Task prompt
Beginning with the line where "Someone claims that the picture shows the red" appears, repeat every remaining line of the entries exactly, the last line included.
——
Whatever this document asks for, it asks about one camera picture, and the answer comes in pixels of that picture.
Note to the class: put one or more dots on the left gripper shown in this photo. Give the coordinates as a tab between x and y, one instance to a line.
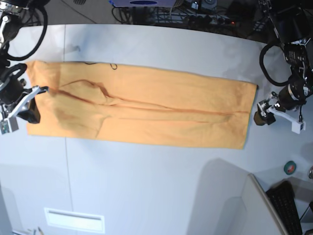
290	97

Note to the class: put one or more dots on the orange t-shirt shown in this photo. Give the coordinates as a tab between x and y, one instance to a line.
140	105

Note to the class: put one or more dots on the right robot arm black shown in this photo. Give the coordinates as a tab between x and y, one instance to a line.
15	14

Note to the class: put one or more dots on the black keyboard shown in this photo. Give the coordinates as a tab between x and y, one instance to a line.
282	199

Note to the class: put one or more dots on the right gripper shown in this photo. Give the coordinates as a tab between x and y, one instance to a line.
11	92

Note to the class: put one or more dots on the blue box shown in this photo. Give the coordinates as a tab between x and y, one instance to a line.
134	3

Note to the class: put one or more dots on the green tape roll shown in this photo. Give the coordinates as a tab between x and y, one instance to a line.
290	167

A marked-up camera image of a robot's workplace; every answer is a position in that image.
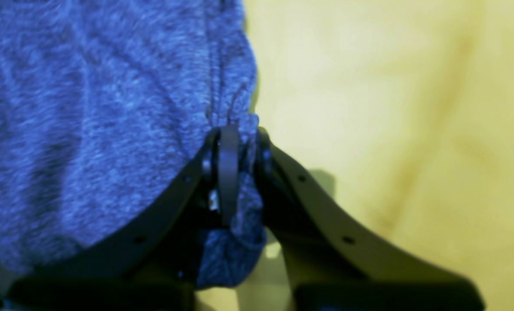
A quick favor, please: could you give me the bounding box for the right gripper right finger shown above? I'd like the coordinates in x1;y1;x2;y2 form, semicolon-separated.
255;128;485;311

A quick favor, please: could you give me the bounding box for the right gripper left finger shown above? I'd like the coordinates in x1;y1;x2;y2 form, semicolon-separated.
6;125;241;311

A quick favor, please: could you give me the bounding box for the grey long-sleeve T-shirt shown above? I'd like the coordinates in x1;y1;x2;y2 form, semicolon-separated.
0;0;266;288

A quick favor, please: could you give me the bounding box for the yellow table cloth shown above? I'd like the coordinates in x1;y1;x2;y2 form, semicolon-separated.
0;0;514;311

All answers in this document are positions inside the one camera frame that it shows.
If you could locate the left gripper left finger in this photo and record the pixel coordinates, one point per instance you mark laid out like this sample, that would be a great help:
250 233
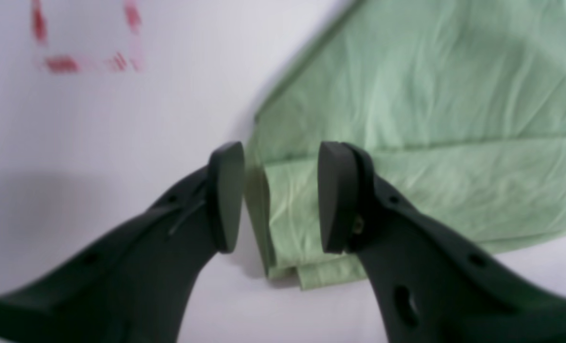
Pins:
133 284

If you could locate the red tape rectangle marking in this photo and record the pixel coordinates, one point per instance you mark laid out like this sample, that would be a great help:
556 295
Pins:
87 36

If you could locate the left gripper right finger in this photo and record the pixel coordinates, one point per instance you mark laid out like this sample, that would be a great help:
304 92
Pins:
431 284

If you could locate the green polo shirt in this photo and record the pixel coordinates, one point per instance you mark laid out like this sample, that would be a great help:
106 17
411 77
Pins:
461 105

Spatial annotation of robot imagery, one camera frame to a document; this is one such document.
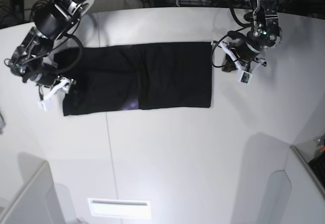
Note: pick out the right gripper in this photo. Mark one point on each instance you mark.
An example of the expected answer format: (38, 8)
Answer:
(49, 83)

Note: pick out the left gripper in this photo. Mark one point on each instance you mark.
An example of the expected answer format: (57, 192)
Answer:
(247, 54)

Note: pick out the black T-shirt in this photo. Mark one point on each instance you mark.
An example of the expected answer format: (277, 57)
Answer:
(141, 76)

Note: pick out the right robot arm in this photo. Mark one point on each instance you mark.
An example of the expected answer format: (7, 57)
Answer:
(51, 23)

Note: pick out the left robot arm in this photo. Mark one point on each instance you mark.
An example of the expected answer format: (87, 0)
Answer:
(261, 22)

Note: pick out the grey left monitor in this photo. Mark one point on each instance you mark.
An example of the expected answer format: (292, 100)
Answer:
(36, 201)

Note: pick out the black keyboard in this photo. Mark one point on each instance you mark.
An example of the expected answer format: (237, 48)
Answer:
(317, 166)

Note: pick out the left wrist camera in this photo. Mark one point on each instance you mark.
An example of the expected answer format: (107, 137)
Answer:
(244, 77)

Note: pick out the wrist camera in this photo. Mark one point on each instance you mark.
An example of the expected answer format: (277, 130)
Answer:
(45, 105)
(244, 77)

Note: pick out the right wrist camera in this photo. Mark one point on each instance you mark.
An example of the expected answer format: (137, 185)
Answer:
(45, 105)

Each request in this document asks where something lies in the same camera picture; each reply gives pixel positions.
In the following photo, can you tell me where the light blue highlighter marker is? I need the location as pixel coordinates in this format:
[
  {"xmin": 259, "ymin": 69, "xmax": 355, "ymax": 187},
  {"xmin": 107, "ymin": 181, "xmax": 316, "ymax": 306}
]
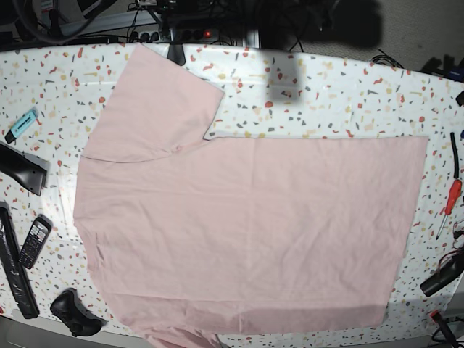
[{"xmin": 4, "ymin": 108, "xmax": 38, "ymax": 144}]

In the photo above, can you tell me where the black power strip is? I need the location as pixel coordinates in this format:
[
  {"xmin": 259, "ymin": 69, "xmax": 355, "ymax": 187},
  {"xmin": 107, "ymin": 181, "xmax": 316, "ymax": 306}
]
[{"xmin": 128, "ymin": 29, "xmax": 219, "ymax": 44}]

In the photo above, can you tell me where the black rubber tube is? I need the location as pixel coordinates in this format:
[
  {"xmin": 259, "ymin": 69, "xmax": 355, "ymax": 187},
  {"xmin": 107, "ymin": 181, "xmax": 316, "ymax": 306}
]
[{"xmin": 449, "ymin": 132, "xmax": 460, "ymax": 179}]

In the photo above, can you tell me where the black table clamp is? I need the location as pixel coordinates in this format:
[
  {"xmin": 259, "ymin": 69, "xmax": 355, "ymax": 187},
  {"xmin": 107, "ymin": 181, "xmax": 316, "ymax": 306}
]
[{"xmin": 167, "ymin": 44, "xmax": 186, "ymax": 67}]

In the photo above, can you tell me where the black cordless phone handset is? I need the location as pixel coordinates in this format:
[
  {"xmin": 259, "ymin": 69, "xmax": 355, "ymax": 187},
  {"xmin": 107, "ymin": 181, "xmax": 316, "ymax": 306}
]
[{"xmin": 19, "ymin": 215, "xmax": 52, "ymax": 270}]

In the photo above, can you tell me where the pink T-shirt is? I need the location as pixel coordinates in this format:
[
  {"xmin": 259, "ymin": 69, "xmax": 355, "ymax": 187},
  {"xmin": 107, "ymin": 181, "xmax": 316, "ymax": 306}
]
[{"xmin": 74, "ymin": 45, "xmax": 428, "ymax": 347}]

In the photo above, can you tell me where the red handled screwdriver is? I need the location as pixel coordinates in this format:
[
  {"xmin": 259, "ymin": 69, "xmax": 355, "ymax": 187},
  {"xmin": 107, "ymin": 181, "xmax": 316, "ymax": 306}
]
[{"xmin": 436, "ymin": 179, "xmax": 462, "ymax": 240}]

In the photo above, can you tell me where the red and black plug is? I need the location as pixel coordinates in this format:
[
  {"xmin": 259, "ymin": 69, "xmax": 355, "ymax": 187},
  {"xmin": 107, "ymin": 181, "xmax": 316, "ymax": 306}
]
[{"xmin": 430, "ymin": 310, "xmax": 460, "ymax": 347}]

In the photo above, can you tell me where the black cylinder with red wires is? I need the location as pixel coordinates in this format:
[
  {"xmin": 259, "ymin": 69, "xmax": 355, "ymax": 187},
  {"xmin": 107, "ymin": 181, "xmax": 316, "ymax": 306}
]
[{"xmin": 420, "ymin": 257, "xmax": 463, "ymax": 297}]

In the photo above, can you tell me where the long black bar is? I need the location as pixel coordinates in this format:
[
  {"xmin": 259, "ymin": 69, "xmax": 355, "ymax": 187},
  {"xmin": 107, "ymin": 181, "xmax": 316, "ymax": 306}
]
[{"xmin": 1, "ymin": 202, "xmax": 39, "ymax": 319}]

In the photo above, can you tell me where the black game controller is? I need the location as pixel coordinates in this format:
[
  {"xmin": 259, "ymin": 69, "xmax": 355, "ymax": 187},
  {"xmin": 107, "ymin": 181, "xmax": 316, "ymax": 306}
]
[{"xmin": 50, "ymin": 288, "xmax": 104, "ymax": 337}]

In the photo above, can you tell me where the terrazzo pattern table cover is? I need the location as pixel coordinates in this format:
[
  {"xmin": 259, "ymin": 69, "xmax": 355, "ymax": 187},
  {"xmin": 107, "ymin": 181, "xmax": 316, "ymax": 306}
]
[{"xmin": 1, "ymin": 43, "xmax": 463, "ymax": 347}]

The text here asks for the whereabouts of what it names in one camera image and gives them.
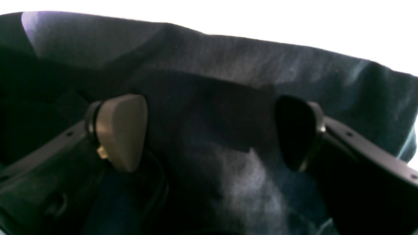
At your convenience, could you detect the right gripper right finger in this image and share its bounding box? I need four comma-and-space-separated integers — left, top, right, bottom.
275, 96, 418, 235

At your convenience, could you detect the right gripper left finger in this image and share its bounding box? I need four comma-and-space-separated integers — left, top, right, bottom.
1, 94, 148, 235

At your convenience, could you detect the black T-shirt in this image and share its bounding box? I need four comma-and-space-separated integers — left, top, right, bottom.
1, 11, 417, 235

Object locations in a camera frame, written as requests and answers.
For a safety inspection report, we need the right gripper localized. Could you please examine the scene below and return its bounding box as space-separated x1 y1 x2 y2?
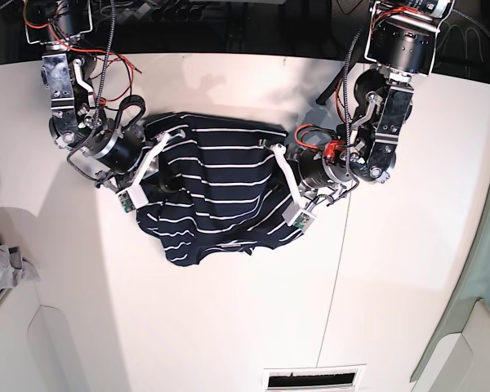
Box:
82 130 185 194

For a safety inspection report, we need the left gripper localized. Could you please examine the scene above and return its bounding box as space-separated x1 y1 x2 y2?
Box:
261 140 358 215

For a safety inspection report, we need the navy white striped t-shirt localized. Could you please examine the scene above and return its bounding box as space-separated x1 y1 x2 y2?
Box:
136 112 302 266

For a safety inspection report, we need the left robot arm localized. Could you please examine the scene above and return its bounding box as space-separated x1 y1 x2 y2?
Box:
265 1 454 225

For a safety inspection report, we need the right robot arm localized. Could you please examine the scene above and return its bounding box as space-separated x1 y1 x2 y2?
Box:
23 1 180 194

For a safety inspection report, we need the grey dark clothes pile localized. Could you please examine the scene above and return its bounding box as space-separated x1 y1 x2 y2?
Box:
0 241 39 293

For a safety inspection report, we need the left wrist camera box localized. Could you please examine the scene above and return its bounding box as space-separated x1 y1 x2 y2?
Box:
282 203 316 233

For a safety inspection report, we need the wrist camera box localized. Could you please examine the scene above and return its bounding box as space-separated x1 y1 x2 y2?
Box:
116 185 149 213
282 203 316 233

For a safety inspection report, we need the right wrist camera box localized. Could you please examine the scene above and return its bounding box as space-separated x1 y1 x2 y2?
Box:
116 185 149 213

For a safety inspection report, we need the table cable slot opening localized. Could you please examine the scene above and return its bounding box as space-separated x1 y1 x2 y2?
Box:
262 364 367 392

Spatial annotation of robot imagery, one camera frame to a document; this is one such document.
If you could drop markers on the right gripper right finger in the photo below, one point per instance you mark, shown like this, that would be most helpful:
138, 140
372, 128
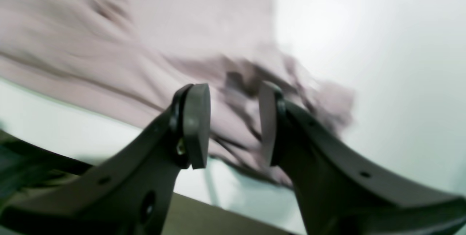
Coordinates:
340, 192

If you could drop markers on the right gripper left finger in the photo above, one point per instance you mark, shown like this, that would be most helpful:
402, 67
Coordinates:
130, 193

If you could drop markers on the pink T-shirt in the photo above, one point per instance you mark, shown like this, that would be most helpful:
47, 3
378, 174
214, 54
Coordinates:
126, 58

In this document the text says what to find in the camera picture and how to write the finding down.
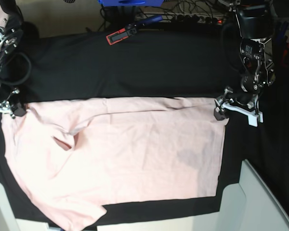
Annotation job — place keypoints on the metal black gripper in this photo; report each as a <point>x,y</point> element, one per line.
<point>8,103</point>

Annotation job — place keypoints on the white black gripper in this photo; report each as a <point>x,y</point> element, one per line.
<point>238,101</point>

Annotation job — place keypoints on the pink T-shirt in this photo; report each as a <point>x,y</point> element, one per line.
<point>72,158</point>

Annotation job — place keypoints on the red object at right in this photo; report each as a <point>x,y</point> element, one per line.
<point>286,55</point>

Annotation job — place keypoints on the white power strip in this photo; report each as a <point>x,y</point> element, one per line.
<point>171,17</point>

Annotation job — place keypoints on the orange black clamp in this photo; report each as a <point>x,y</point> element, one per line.
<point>131,29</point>

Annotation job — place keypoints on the blue box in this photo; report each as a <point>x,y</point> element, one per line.
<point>109,3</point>

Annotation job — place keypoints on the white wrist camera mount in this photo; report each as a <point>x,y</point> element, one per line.
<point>254,118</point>

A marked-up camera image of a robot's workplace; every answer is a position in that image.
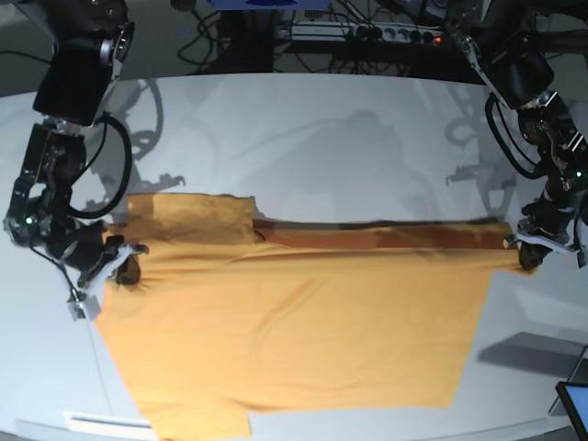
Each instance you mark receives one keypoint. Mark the black robot arm, image left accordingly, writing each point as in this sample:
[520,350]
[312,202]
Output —
[90,42]

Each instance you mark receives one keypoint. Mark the white power strip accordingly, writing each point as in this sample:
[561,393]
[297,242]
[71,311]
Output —
[390,32]

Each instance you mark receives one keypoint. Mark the grey tablet stand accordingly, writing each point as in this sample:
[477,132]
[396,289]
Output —
[576,379]

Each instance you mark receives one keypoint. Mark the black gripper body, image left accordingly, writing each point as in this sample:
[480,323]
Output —
[85,249]

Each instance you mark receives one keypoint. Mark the tablet screen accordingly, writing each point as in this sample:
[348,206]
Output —
[577,413]

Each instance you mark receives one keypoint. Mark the orange yellow T-shirt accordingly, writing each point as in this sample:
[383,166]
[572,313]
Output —
[233,316]

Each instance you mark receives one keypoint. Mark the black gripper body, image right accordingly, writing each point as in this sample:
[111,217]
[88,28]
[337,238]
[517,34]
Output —
[548,216]

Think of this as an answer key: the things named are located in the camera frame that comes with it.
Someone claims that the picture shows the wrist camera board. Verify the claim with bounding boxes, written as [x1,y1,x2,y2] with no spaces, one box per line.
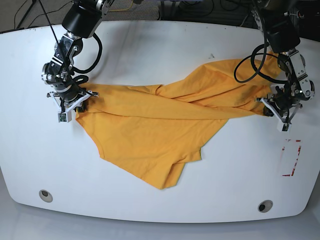
[281,122,292,132]
[58,111,72,123]

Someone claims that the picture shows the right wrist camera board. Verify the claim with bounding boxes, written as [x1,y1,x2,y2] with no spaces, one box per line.
[58,111,72,123]

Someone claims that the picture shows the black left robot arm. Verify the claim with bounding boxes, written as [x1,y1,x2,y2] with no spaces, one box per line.
[253,0,315,132]

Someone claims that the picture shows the yellow cable on floor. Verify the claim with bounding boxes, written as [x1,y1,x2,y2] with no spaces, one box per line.
[109,0,134,13]

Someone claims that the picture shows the yellow t-shirt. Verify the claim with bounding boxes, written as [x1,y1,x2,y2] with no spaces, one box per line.
[75,59,271,190]

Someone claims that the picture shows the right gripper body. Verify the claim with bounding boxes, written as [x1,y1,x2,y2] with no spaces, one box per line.
[47,85,99,115]

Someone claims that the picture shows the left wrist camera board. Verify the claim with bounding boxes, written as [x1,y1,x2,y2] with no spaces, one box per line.
[281,122,292,132]

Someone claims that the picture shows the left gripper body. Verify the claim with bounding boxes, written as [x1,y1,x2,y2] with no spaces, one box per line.
[255,86,303,125]

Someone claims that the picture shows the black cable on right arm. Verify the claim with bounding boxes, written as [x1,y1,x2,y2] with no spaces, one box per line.
[34,0,104,87]

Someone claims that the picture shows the red tape rectangle marking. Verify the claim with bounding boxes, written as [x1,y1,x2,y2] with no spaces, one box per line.
[278,139,302,177]

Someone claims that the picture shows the right table grommet hole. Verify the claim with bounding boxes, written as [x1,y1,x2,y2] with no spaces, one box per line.
[258,200,273,213]

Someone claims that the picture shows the left table grommet hole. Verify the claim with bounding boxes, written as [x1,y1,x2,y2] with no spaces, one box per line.
[39,189,53,203]

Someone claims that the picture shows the table grommet hole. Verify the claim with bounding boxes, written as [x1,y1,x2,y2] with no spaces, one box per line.
[258,200,273,213]
[39,189,53,203]

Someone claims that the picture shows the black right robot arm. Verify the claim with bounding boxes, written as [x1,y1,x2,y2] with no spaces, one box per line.
[41,0,114,123]
——
Result of the task
Someone claims that the picture shows the red tape rectangle marking. Verify the claim with bounding boxes, written as [x1,y1,x2,y2] with no spaces, one box per line.
[278,139,302,177]

Someone claims that the picture shows the right table grommet hole. Verify the claim with bounding boxes, written as [x1,y1,x2,y2] with no spaces, one box per line.
[258,200,273,213]

Someone claims that the picture shows the left table grommet hole. Verify the claim with bounding boxes, written as [x1,y1,x2,y2] with no spaces, one box per line.
[39,189,53,203]

Someone claims that the picture shows the table grommet hole. Verify the claim with bounding boxes, written as [x1,y1,x2,y2] with no spaces, one box per line.
[258,200,273,213]
[39,189,53,203]

Someone claims that the picture shows the black right robot arm. Verify the claim with bounding boxes, written as [x1,y1,x2,y2] with no spaces, one box per line.
[41,0,114,123]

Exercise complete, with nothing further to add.